Re: Performance regression in scsi sequential throughput (iozone)due to "e084b - page-allocator: preserve PFN ordering when__GFP_COLD is set"
From: Mel Gorman
Date: Fri Feb 19 2010 - 10:19:54 EST
On Fri, Feb 19, 2010 at 12:19:27PM +0100, Christian Ehrhardt wrote:
> >>>>
> >>>> PAGES-FREED fast path slow path
> >>>> GOOD CASE ~62 ~1.46
> >>>> BAD CASE ~62 ~37
> >>> 5f8dcc21 introduced per migrate type pcp lists, is it possible that
> >>> we run in a scenario where try_to_free frees a lot of pages via, but
> >>> of the wrong migrate type?
> >>
> >> It's possible but the window is small. When a threshold is reached on the
> >> PCP lists, they get drained to the buddy lists and later picked up again
> >> by __rmqueue_fallback(). I had considered the possibility of pages of the
> >> wrong type being on the PCP lists which led to the patch "page-allocator:
> >> Fallback to other per-cpu lists when the target list is empty and
> >> memory is
> >> low" but you reported it made no difference even when fallback was
> >> allowed
> >> with high watermarks.
> >> [...]
> >
> > Today I created rather huge debug logs - I'll spare everyone with too
> > much detail.
> > Eventually it comes down to some kind of cat /proc/zoneinfo like output
> > extended to list all things per migrate type too.
> >
> > From that I still think there should be plenty of pages to get the
> > allocation through, as it was suggested by the high amount of pages
> > freed by try_to_free.
> > >
> [...]
>
> > More about that tomorrow,
>
> Well tomorrow is now, and I think I got some important new insights.
>
> As mentioned before I realized that a second call still fails most of the
> time (>99%). Therefore I added a "debugme" parameter to get_page_from_freelist
> and buffered_rmqueue to see where the allocations exactly fails (patch
> attached).
>
> Now with debugme active in a second call after it had progress&&!page in direct_reclaim I saw the following repeating pattern in most of the cases:
> get_page_from_freelist - zone loop - current zone 'DMA'
> get_page_from_freelist - watermark check due to !(alloc_flags & ALLOC_NO_WATERMARKS)

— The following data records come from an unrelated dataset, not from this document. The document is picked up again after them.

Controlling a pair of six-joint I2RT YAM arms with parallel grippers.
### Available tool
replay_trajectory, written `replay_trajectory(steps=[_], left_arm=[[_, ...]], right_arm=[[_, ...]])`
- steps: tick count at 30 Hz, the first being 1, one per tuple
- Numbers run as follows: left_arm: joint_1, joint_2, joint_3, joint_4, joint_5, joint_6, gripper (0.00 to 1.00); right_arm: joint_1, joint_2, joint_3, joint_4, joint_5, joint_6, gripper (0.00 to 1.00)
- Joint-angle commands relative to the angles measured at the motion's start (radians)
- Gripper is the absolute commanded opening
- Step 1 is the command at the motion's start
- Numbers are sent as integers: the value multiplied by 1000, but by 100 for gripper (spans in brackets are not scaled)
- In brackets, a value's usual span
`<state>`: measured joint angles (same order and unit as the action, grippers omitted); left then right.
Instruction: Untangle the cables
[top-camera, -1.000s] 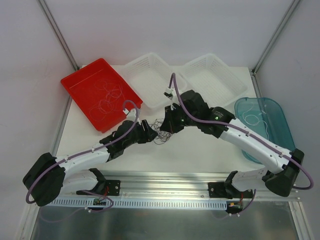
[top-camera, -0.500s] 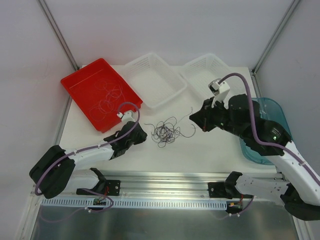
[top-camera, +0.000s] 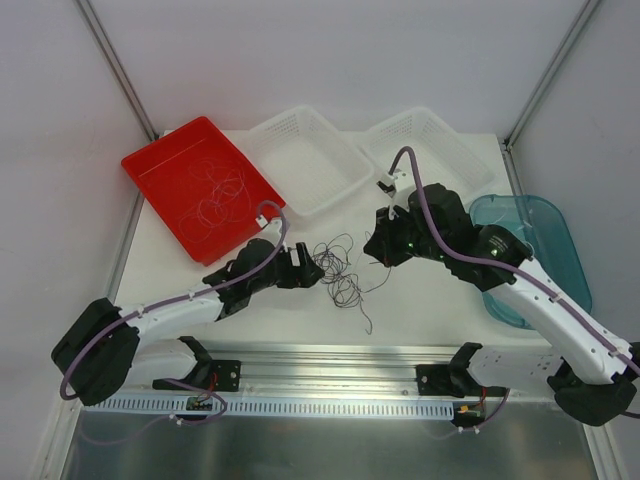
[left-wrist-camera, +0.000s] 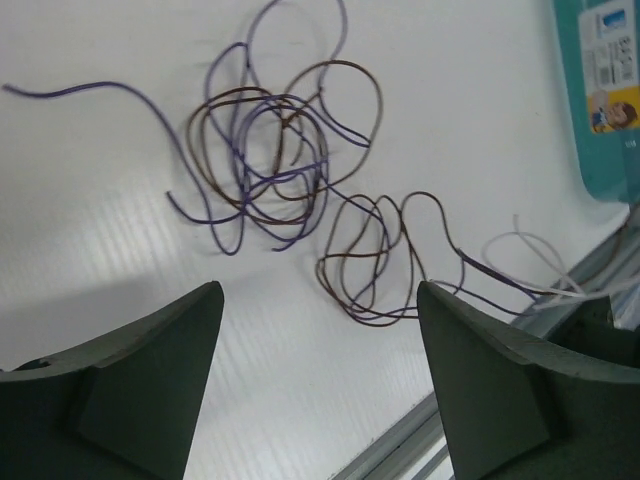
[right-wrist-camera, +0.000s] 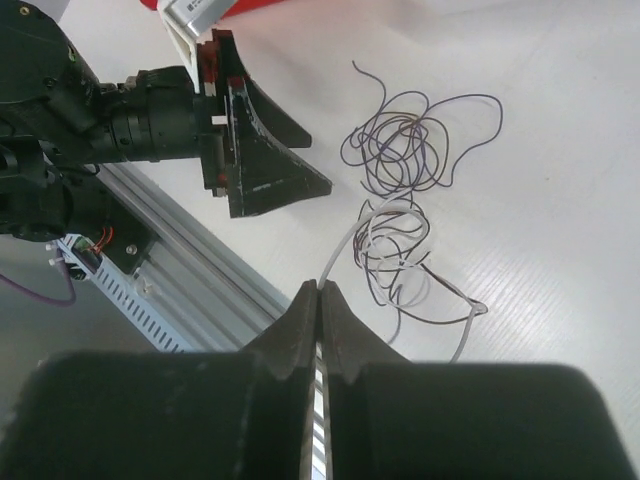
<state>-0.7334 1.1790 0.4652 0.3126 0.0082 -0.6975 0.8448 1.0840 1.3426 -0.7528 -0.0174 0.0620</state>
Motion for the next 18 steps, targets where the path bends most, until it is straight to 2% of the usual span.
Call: replay_trajectory(steps=[1,6,13,16,18], left_arm=[[-30,-12,16,108,153,140,81],[-95,100,65,158,239,174,85],[-164,310,148,174,217,184,85],[-166,381,171,172,184,153,80],[-166,407,184,161,153,124,74]], right_arm=[[-4,-10,6,58,-65,-16,1],[-3,-4,4,70,-67,-16,1],[-3,-13,-3,79,-78,-1,1],[-3,-25,-10,82,-88,7,1],[-3,-42,-11,81,-92,13,1]])
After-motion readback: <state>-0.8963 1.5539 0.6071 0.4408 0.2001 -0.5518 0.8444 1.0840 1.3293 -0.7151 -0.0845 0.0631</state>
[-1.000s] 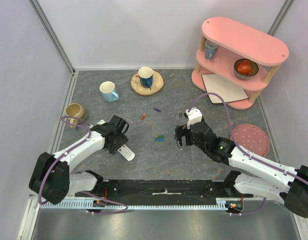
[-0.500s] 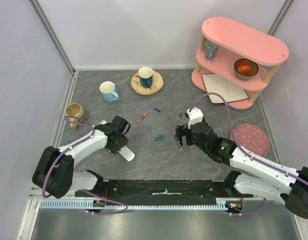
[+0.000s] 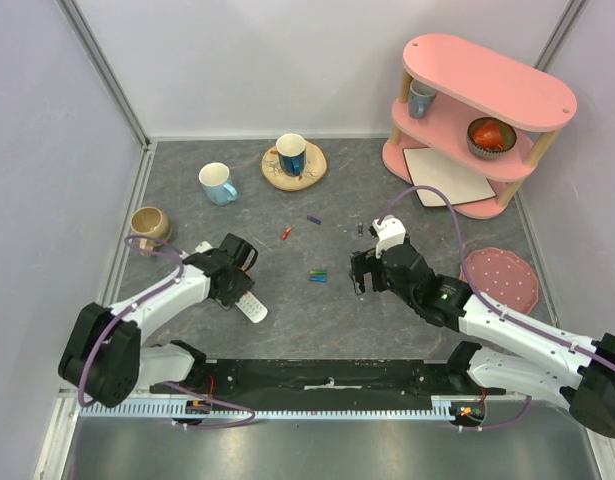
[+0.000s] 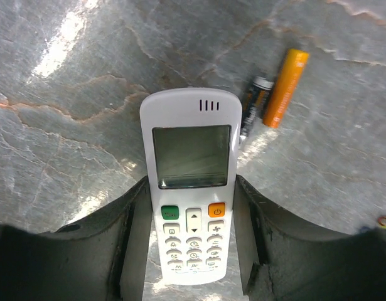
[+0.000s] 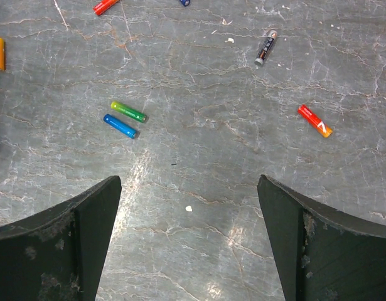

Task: Load the batteries into the remote control

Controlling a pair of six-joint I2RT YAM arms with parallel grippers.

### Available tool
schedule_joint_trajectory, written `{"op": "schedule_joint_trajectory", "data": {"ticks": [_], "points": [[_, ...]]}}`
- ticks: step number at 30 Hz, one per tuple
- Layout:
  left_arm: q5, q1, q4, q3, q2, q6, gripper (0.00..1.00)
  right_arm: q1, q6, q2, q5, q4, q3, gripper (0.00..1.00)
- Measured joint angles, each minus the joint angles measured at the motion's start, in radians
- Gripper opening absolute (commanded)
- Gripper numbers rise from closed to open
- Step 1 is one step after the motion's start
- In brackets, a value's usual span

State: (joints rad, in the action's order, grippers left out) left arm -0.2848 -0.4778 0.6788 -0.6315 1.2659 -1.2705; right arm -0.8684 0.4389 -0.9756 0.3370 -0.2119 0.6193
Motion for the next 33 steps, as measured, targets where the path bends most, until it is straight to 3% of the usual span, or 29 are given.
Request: {"op": "schedule_joint_trajectory", "data": {"ticks": [1, 8, 11, 16, 24, 28, 33], "points": [[0.002, 0.0, 0.002, 0.0, -0.017, 0.004, 0.02, 0.0, 0.0, 0.0, 0.0, 0.0, 0.0, 0.98], [0.074, 0.0, -0.036, -0.015, -0.241, 0.105, 0.02, 0.0, 0.016, 0.011, -0.026, -0.03, 0.022, 0.98], [0.171, 0.0, -0.162, -0.009, -0.351, 0.18, 0.02, 0.0, 0.044, 0.016, -0.078, -0.022, 0.049, 0.98], [0.383, 0.0, -0.513, 0.074, -0.496, 0.276, 0.02, 0.002, 0.125, 0.034, -0.246, 0.077, 0.062, 0.98], [0.698, -0.002, -1.092, 0.141, -0.377, 0.279, 0.02, 0.055, 0.364, 0.095, -0.523, 0.446, -0.021, 0.98], [0.771, -0.003, -1.348, 0.193, -0.323, 0.227, 0.02, 0.077, 0.463, 0.088, -0.586, 0.591, -0.073, 0.98], [0.819, -0.016, -1.526, 0.195, -0.291, 0.198, 0.02, 0.079, 0.544, 0.038, -0.641, 0.727, -0.099, 0.98]]}}
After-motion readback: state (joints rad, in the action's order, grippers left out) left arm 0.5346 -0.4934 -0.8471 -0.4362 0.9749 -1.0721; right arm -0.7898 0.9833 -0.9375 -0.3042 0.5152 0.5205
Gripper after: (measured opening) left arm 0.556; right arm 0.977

> get_page_from_freelist - goto zone_full due to zone_reclaim_mode==0
> get_page_from_freelist - return page '(null)'
>
> Ok - now we at least exactly know why it gets no page.
> Remember there are plenty of pages like it was in my zoneinfo like report in the last mail.
> I didn't expect that, but actually watermarks are what stops the allocations here.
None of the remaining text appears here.